"Do something with the shrimp. 6:30."
Now, the danger in a situation like this is, this is end of the grocery cycle in our house. This means my usual cooking supplies are very, very short. Very short.
So, I get home, do the chores, and start looking at supplies. No onions, no fresh tomatoes, no peppers of any kind, and no coconut milk. There's 75% or so of my shrimp ideas out.
I dig more. Carrots, potatoes, rice, diced canned tomatoes, tomato sauce, and my creole spice mix that I made up the last time we had jambalaya. Minced some garlic, tossed some rice on the stove to go, chopped the carrots and potatoes, fried them up in a touch of olive oil, and dumped the rest of the stuff into the pan along with some of the leftover grilled italian sausage we had. The shrimp went in last.
Went past 6:30 by five minutes, but it was fine.
I could tell by the look on her face she didn't like the idea of what she saw before her when it was served. She had been looking forward to a Lipton rice or noodle pack with shrimp in it, apparently. But, she took a bite. Then another.
I asked, "alright?"
"Yeah," she said between bites. "Not bad at all."
Afterwards she admitted to me she really didn't like the looks of it and really didn't want to taste it, but she decided a long time ago to always take at least one bite when I cook something because most of the time it surprises her in a good way. She said it was a really good meal and thanked me.
I could really let that go to my head if I didn't remember all the disasterpieces I've created in the kitchen over the years. I've had a surprising number of good make it up as I go along dishes lately though. Maybe I'm actually good at something after all?

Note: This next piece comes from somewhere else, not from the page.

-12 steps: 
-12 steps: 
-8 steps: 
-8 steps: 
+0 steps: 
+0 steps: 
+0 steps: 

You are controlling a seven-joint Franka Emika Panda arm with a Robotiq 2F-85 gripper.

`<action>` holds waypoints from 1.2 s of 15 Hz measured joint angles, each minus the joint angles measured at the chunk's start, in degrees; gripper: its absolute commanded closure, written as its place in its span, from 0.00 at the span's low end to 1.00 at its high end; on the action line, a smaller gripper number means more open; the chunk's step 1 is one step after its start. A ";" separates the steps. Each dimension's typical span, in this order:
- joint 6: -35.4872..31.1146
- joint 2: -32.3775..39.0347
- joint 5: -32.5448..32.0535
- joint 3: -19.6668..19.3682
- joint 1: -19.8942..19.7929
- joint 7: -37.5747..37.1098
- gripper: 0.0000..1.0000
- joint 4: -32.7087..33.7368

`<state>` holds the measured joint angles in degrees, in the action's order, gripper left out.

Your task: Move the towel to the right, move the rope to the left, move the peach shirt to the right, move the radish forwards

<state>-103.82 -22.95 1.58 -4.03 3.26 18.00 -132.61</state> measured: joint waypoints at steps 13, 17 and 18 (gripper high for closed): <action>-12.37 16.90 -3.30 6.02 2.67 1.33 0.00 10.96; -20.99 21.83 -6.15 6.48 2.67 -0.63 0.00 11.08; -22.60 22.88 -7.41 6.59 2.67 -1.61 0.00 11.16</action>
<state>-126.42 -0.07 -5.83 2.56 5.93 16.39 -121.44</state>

The boss (Destro) and the plant engineer (Brak) have a band together. Now, they've upgraded from being a really, REALLY shitty cover band to being an OK cover band. They mainly play eighties pop tunes, with a bit of teh rawk thrown in from time to time. However, they think of themselves as being TEH SHIT.
Good for them.
Unfortunately, we were regaled with tales of boobies this week. Apparently some drunken audience member raised a shirt for them at some point late in the evening on their weekend gig. By the way they're acting over it, you'd think they've never seen boobies before. In the words of BB, "You're married men for christ sake. You should be able to see titties anytime you want."
Still, they twitter like twelve year olds that caught the neighbor hottay changing without closing the drapes. The scary thing to me is, if they were really as good as they say they are, this would not be such a huge occurrence. They don't seem to get that being the bestest band of all time ever should lead to seeing lots of boobies. I mean, I hate to sound sexist or whatever, but that's generally the way it works. Hell, even our suck-job band back in the late eighties saw it's share of underdeveloped teenage breastices. And we were all young enough at the time that alcohol really didn't play a factor.

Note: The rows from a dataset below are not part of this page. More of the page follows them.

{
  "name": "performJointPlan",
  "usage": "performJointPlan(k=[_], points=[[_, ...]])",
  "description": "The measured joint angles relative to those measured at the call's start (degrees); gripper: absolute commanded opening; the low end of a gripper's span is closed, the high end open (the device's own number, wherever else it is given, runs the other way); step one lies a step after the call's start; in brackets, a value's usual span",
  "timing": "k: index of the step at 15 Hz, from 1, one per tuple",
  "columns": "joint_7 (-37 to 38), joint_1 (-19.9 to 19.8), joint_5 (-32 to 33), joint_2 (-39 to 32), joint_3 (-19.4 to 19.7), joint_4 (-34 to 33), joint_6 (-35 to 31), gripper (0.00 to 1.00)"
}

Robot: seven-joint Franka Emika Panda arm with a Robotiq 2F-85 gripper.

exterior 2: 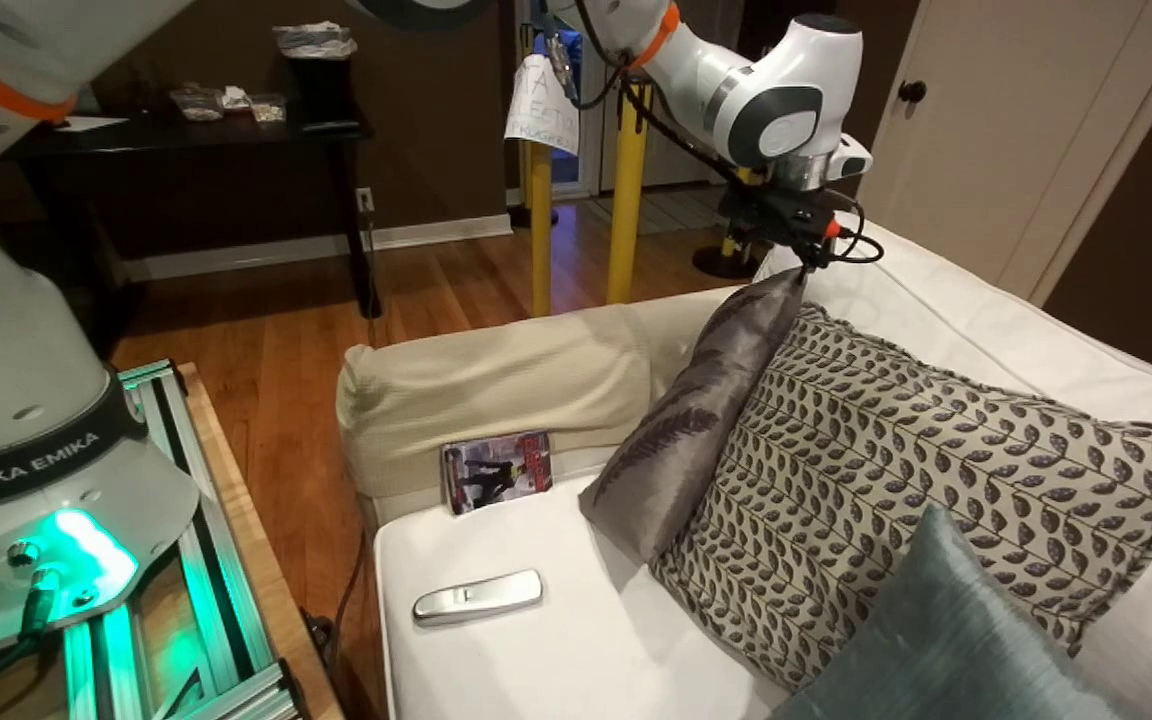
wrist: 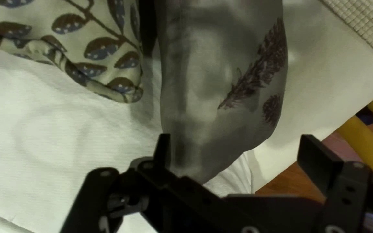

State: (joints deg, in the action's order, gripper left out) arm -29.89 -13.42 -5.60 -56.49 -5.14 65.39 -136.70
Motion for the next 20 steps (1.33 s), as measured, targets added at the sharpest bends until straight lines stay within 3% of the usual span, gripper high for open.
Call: performJointPlan(k=[5,7,11,16,20], points=[[1.93,-0.08,0.02,-4.6,0.03,-4.93,0.05,1.0],[2.35,-0.08,0.02,-6.19,0.01,-6.69,0.09,0.73],[3.03,-0.09,0.02,-8.82,0.0,-9.69,0.3,0.42],[5.14,-0.03,0.16,-9.59,0.3,-12.67,5.44,0.04],[7.36,0.09,0.28,-9.3,1.13,-14.39,9.83,0.01]])
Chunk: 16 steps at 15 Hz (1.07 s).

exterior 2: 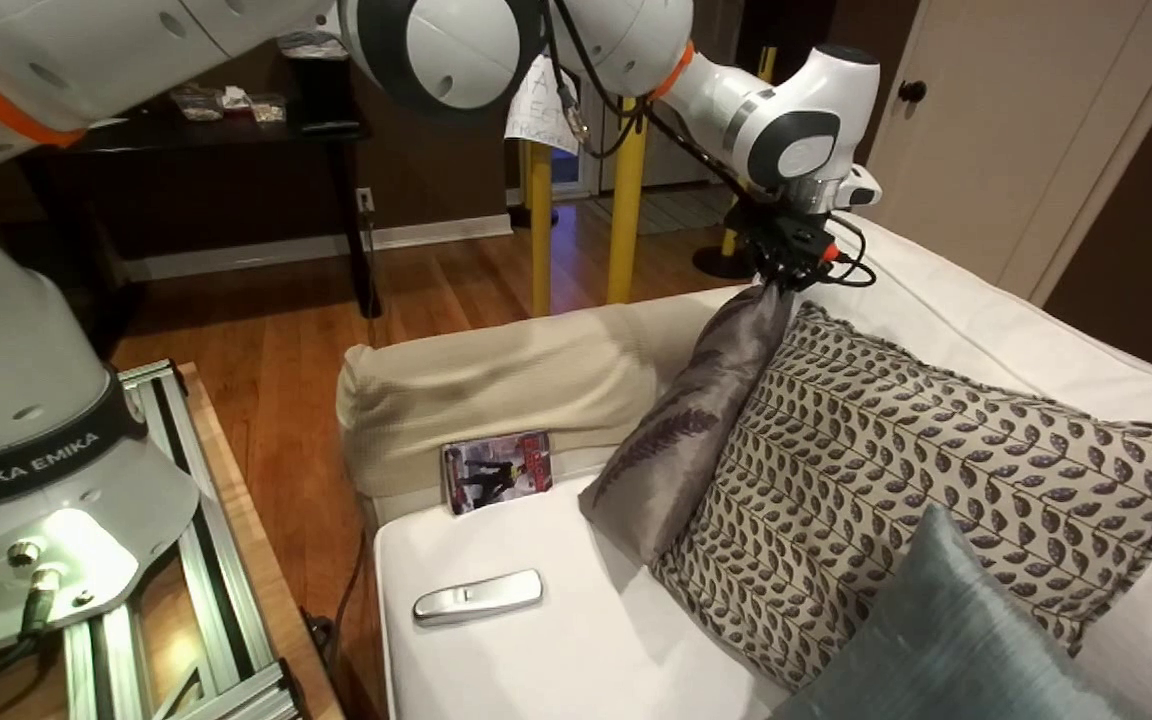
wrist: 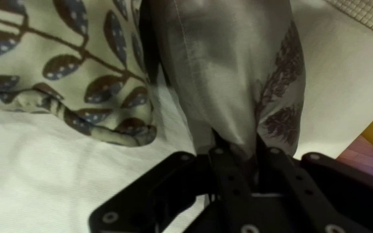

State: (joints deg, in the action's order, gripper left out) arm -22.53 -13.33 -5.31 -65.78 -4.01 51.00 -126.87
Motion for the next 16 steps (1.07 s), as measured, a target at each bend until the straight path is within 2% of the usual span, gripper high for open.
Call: performJointPlan(k=[4,7,12,16], points=[[1.21,-0.26,0.0,3.14,1.34,-0.17,8.02,0.03],[0.82,-1.5,-0.04,7.99,1.38,0.04,17.54,0.03],[-1.31,-4.66,-0.58,16.3,1.19,0.53,29.64,0.03],[-1.31,-8.06,-3.26,19.9,0.97,-0.6,39.18,0.03]])
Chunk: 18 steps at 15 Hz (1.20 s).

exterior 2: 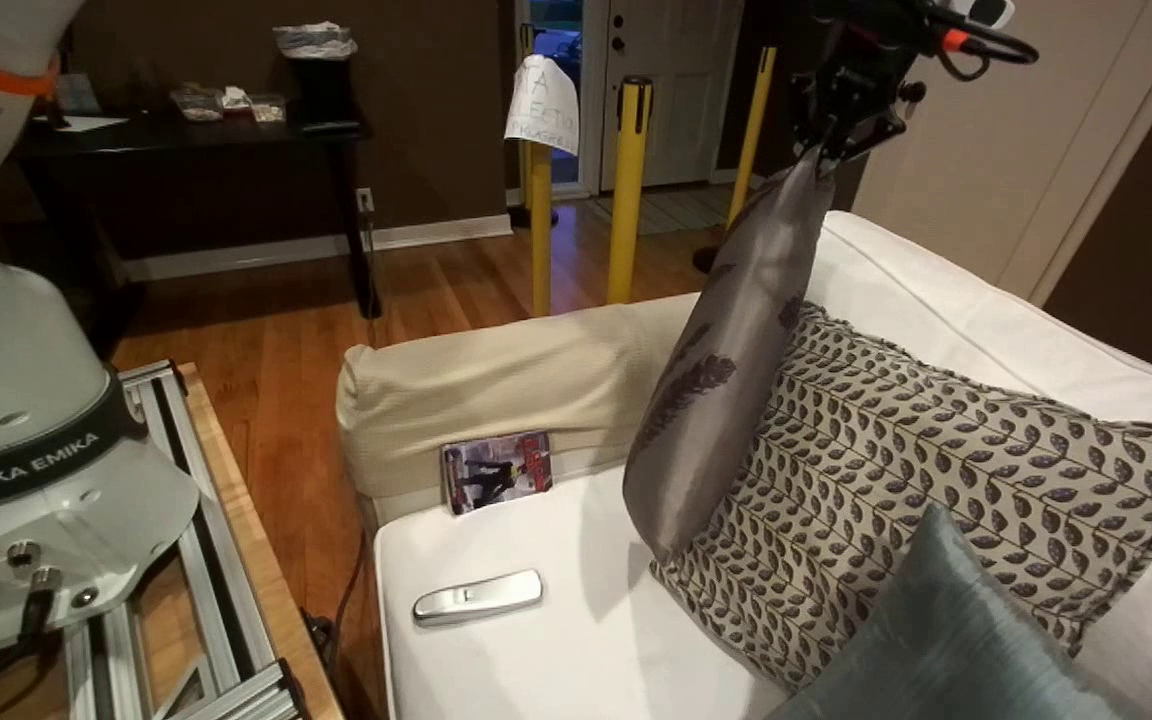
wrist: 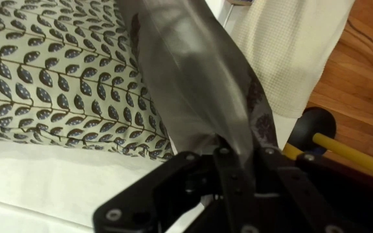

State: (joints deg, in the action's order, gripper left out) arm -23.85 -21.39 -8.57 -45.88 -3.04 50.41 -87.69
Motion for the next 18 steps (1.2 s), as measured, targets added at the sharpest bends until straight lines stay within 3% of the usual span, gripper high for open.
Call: performJointPlan(k=[6,13,18], points=[[5.89,-7.41,-11.13,-1.62,0.03,-8.09,9.57,0.03],[20.05,-12.6,-18.75,-7.61,-0.28,-17.26,8.83,0.03],[30.89,-15.58,-20.19,-10.89,-1.56,-22.89,5.09,0.03]])
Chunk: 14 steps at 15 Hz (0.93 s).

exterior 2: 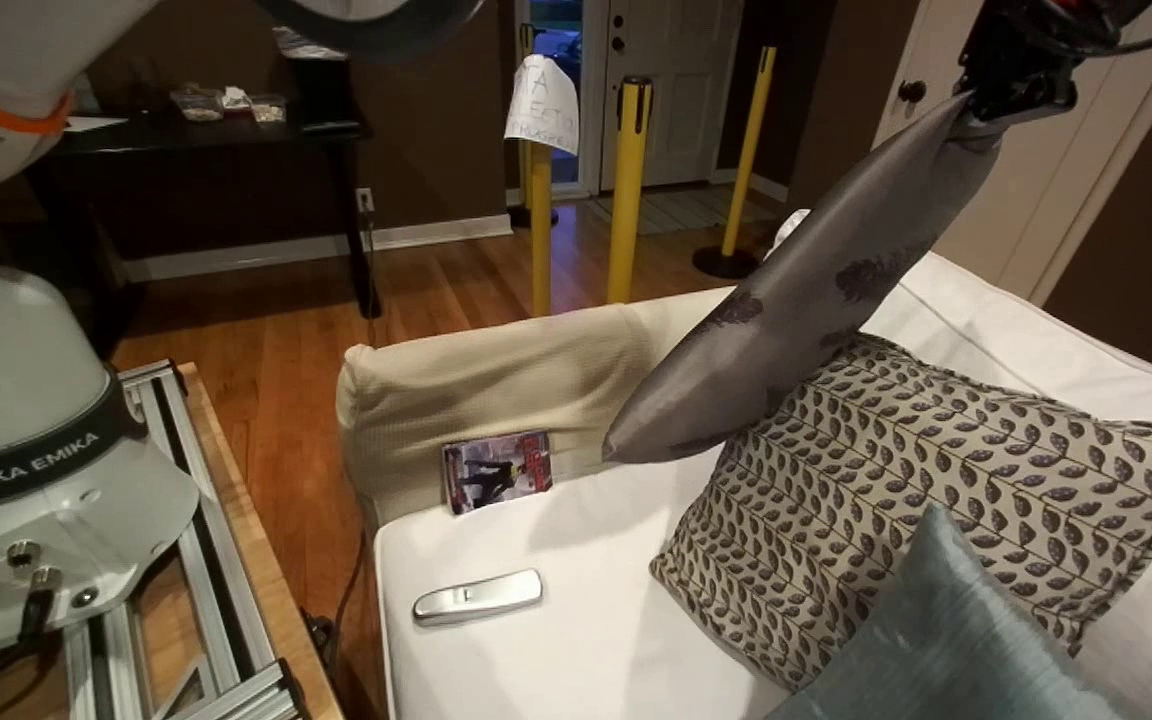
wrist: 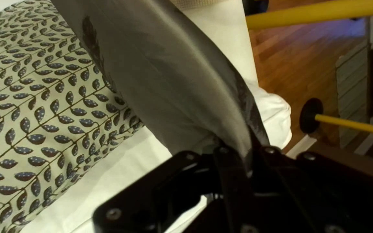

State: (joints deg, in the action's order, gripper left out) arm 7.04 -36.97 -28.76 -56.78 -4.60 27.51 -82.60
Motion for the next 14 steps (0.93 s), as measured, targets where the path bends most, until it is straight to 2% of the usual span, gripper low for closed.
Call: performJointPlan(k=[3,14], points=[[5.28,-1.5,-0.61,-1.45,-1.59,-1.75,-4.46,0.03],[14.2,-2.87,-3.29,-3.6,-6.62,-1.49,-34.36,0.03]])
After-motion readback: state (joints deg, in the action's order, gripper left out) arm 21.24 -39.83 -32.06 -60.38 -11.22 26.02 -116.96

Still, there is a certain something about seeing a thirty plus year old man giggling like a school girl as he says to you, "we saw boobies."
A certain something that makes you wanna slap him across the face and say, "man up, you tool."
Got my test kits yesterday. Readings:
- PH: 8.3
- Ammonia: Undetectable
- Nitrite: Undetectable
- Nitrate: Barely registering, certainly less than the first stop above zero.
- The rock was live enough in the curing vats to take care of the minimal die-off and even more minimal living organisms already present in the tank and the cycle really wasn't so much a cycle as a continuance of what was already going on.
- The life to water ratio is currently so low as to not provide enough umph to kick off the cycle at all.
- There is no cycle, only Zuul.
- Something something imagination something involving metaphysics, belief and ridiculousness.
I'll test for a few more days and see if anything more shows up. If the nitrates continue to rise slowly, I'll assume the cycle is kicking slowly and I just need to be careful about adding low-waste-production life for the next few residents. Already part of the plan, so no big deal.
There are some signs of a diatom outbreak. While that's panic time in the freshwater world, my understanding is that live-rock based marine systems almost always go through that as the cycle ramps up. Perhaps undetectable levels just means the cycle is happening at such a low level I can't pick it up? I'll give it more time. Once the diatoms get to be enough to support them, I'll toss in some itty-bitty blue-leg hermits and snails to clean them up.
Picked up the first signs of salinity fluctuation. I'm needing about a 1/4 cup of water on each end of the day to stay level. Without that, it bounces up from 1.025 to about a quarter of the way to 1.026. Target is 1.0255, so that fluctuation should be acceptable for what will most likely be tidepool lifeforms. Basically, things that are used to far greater fluctuations in the wild.
Mrs. NFB's comments: "You look like such a nerd with all your test tubes and chemicals lined up there like that."
Hey, who married the nerd? That's right.
Yesterday was a BITCH. The boss decided to play games with a non-problem that HE declared as a non-problem several months ago. Why? Because the bitchiest field rep we have raised a stink about it. I gave it about half a day, then finally dug out the old email the boss had sent me saying to never waste more time on this nonsense because it could be worked around with one extra click by the user. This is why I save emails forever. Because the boss has the memory of a really badly toked up fly.
And that's all I've got to say about that.